“Her life, even then, was one of pure unselfishness, and she seemed to have no fancy for the glitter of the court. She preferred to live in the simplest manner possible, and, often exchanging her apparel for that of the plainest sort, would go on her errands of mercy among the sick and the poor.
“One day, however, when Ludwig was entertaining some royal guests, he requested Elizabeth to attire herself ‘as became his wife and the lady of his love.’ So she, obedient to his wish, called her maids about her, and let them clothe her in her royal robes—‘her tunic of green and gold tissue, her tiara confining her dark tresses, and over her shoulders her embroidered mantle lined with ermine.’
“She beheld ... a wretched beggar, shivering with cold”

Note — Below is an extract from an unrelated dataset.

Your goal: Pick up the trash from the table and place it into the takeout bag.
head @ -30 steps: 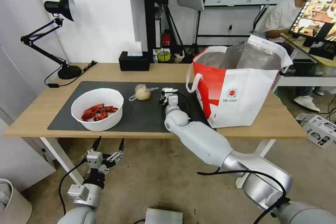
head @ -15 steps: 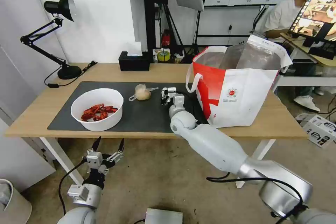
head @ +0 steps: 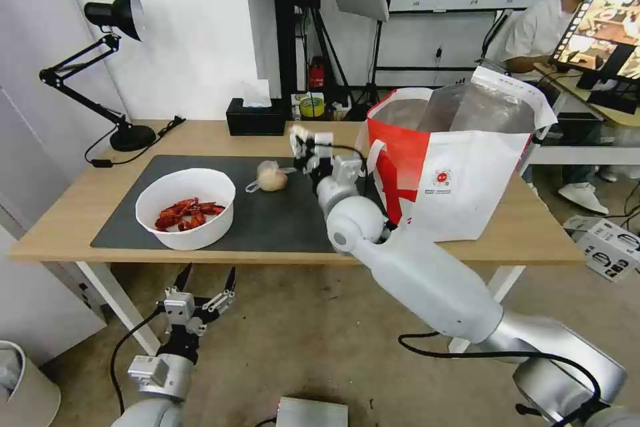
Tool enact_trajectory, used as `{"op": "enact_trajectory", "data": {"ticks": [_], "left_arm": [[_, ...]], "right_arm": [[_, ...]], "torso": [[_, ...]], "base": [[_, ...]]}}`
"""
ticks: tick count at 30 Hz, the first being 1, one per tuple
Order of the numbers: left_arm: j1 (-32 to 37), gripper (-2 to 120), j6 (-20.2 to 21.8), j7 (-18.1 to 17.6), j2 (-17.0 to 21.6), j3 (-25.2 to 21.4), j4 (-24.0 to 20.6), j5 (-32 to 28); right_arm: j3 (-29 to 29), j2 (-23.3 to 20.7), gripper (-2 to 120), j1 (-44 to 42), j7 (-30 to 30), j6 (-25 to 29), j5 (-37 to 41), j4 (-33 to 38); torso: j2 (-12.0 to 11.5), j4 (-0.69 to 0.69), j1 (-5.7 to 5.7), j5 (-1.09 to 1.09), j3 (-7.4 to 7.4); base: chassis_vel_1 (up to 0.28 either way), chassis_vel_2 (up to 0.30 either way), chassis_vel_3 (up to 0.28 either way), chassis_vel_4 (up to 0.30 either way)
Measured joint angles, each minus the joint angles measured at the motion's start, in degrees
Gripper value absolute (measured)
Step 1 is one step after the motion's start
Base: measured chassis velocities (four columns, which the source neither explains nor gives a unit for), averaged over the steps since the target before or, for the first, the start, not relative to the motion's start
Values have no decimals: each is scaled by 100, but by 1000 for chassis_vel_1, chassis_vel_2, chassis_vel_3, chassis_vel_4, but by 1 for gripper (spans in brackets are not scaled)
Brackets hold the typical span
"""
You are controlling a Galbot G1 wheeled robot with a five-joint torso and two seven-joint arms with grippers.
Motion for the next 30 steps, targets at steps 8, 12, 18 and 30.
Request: {"op": "enact_trajectory", "data": {"ticks": [8,12,18,30], "left_arm": [[48,100,-33,8,-51,22,-9,66],[69,100,-76,10,-64,29,-11,98],[88,100,-107,15,-89,58,-12,140],[72,100,-125,19,-185,170,30,265]], "right_arm": [[558,-72,0,-9,676,-378,-512,541],[895,-136,0,-23,1125,-748,-573,677],[1454,-235,0,-59,1550,-1076,-638,695],[1955,-412,0,-288,2044,-1668,-545,880]], "torso": [[0,0,0,0,0],[0,0,0,0,0],[0,0,0,1,0],[0,-1,0,0,0]], "base": [[0,0,0,0],[0,0,0,0],[0,0,0,0],[0,0,0,0]]}}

“Arrayed in this rich apparel, Elizabeth was about to cross one of the open courts when she beheld prostrate on the pavement a wretched beggar, shivering with cold and weakened by disease and hunger. She paused, and, obedient to her divine impulse which had ever gone out to the suffering, she removed from her shoulders her royal mantle and laid it upon the shivering beggar. Then she retired to her own apartment, wondering how she could excuse herself to her husband. At that moment Ludwig himself came in, and throwing herself into his arms, Elizabeth confessed what she had done.
“While her husband stood irresolute,” the Rose went on to say, “for he did not know whether to praise or blame her for the deed, her maid Gunta came into the chamber, the royal mantle on her arm.
“‘Madam,’ she said, ‘in passing the wardrobe I found this hanging in its place. Why has your Highness disarrayed yourself?’ And once more she clasped the royal mantle on the shoulders of her mistress.
“Then Ludwig and Elizabeth went forth, their hearts overflowing with gratitude and wonder. And when Elizabeth appeared before the guests, they arose and stood amazed at her beauty, which had never been so dazzling, ‘for a glory that was more than human seemed to play around her form and the jewels on her mantle sparkled with a celestial light.’
“Again, one day,” the sweet voice continued, “when Elizabeth was ministering to her poor at Eisenach, she found a little child cast out by the rest because he was a leper, and for this reason none would touch him or even come into his presence. She, moved with pity, took the loathsome little body in her arms, carried him up the steep hill to the castle, and laid him on her bed. All who were in the apartment hurried away, and reproaches were heaped upon her. Ludwig was absent at the time; but soon his horn was heard outside these gates, and hastening to him, his mother, the Princess Sophia, told him what Elizabeth had done. The husband, impatient on hearing that his wife had taken in her bed a little, leprous child, rushed into the room and snatched away the coverlid. ‘But behold, instead of the leper there lay a radiant infant with the features of the new-born Babe in Bethlehem; and while they stood amazed, the vision smiled and vanished from their sight.’